# Who else is prepping their Diesels for the upcoming salty winter?



## KpaxFAQ (Sep 1, 2013)

Will be ordering a Fluid Film undercoating kit soon, drilling the doors to spray inside and doing a spray underneath. 

Who else is prepping their diesel for winter and how are you going about it? Just curious.


----------



## Mikeske (Jun 19, 2012)

Over here in Western Washington the state does not use salt on the roads much but for ice conditions and then they use a chemical brine. Since I have a older Buick Park Avenue that is really good in the snow when we have snow I am going to leave the Chevy Cruze in the garage nice safe dry and warm and drive the Buick. 

I also try to keep the Chevy in the garage when it rains so the prep for winter will consist of Changing the oil and keeping the tank full of diesel.


----------



## Tomko (Jun 1, 2013)

I got six Hakkapeliitta R2 tires mounted and road force balanced on OEM 13259235 rims this week. 

I'm used to having five tires in rotation - but the Hakkas are directional - so I needed a third on each side to allow for a spare in rotation. 

I also bought a Kent-Moore EL-50448 TPMS reset tool.


----------



## Sperry (Aug 3, 2013)

Snows and crown rust proofing for me.. Tomko , Did you go with 16" or 17" wheels?


----------



## Tomko (Jun 1, 2013)

Sperry said:


> Snows and crown rust proofing for me.. Tomko , Did you go with 16" or 17" wheels?


I couldn't find a GM 17" steel wheel that would work so I went with 16". 
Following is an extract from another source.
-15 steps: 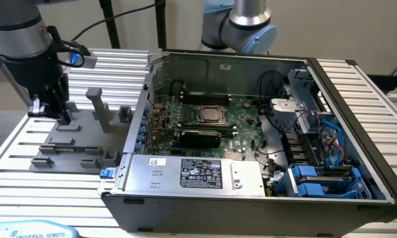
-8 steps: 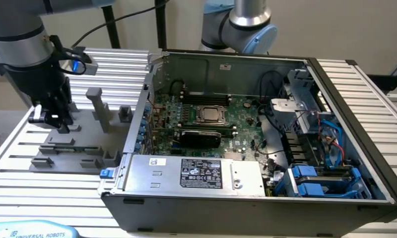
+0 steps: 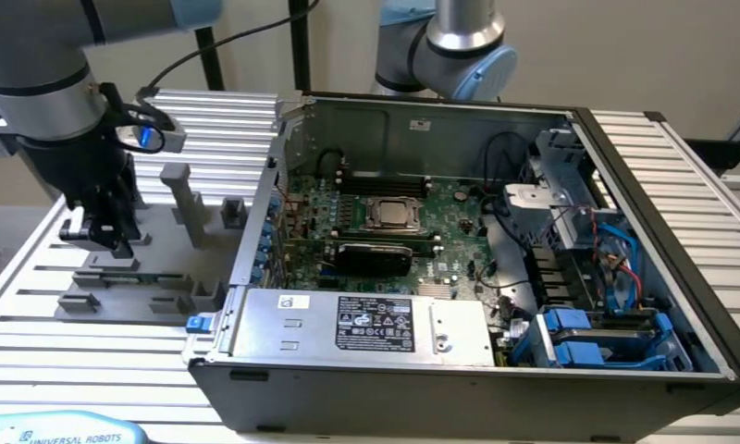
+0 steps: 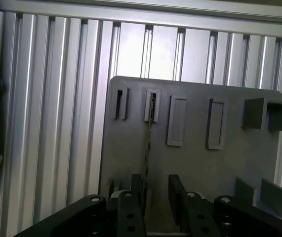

I chronicled my search in this thread:

http://www.cruzetalk.com/forum/64-c...em-steel-winter-wheels-diesel-snow-tires.html


----------



## bigluke (Aug 18, 2013)

Here I wait for the first snow to put winter tires on stock alloys, power cord and timer set for the oil pan heater, heated garage set to 65F for days below -10, I'll buy some diesel additives for cold weather and a good christmas cd in the dash...lol...since I wash the car each week inside the garage I don't shoot it with any stuff.


----------



## steveg241 (Jul 18, 2013)

Other than winterizing fuel, not much. I will goto a car wash with undercarriage wash once per week and more when it snows. I have a yearly pass that let's me bring 1 car per day. 


Sent from AutoGuide.com Free App


----------



## boraz (Aug 29, 2013)

got the oilpan heater

hakka 7's

denso wipers

all i need


----------



## Tomko (Jun 1, 2013)

boraz said:


> got the oilpan heater
> 
> hakka 7's
> 
> ...


Did you check out the Hakka 8s?


----------



## bigluke (Aug 18, 2013)

Hint, to wash under the car I made a 1/2 inch copper line with a goose neck on the end (squezzed to make it spray) to be able to go everywhere and flared hose fitting at the other end. Cheap and works great!


----------



## boraz (Aug 29, 2013)

Tomko said:


> Did you check out the Hakka 8s?


hmm, didnt see these last week...

ill ask my tire place when i get home in 3 days


----------



## bad455 (Aug 20, 2013)

Just picked up a set of 4 ultra grip ice wrt off craigslist,they has 1/32nds wear for $165 bucks.However you guys are freaking me out with the lack of 17" steel wheels.They are the factory cruze td size.I really didnt want to mount them on my oem wheels and loose the factory balance. Please someone come up with a place to buy some steel wheels in 17".


----------



## Tomko (Jun 1, 2013)

bad455 said:


> Just picked up a set of 4 ultra grip ice wrt off craigslist,they has 1/32nds wear for $165 bucks.However you guys are freaking me out with the lack of 17" steel wheels.They are the factory cruze td size.I really didnt want to mount them on my oem wheels and loose the factory balance. Please someone come up with a place to buy some steel wheels in 17".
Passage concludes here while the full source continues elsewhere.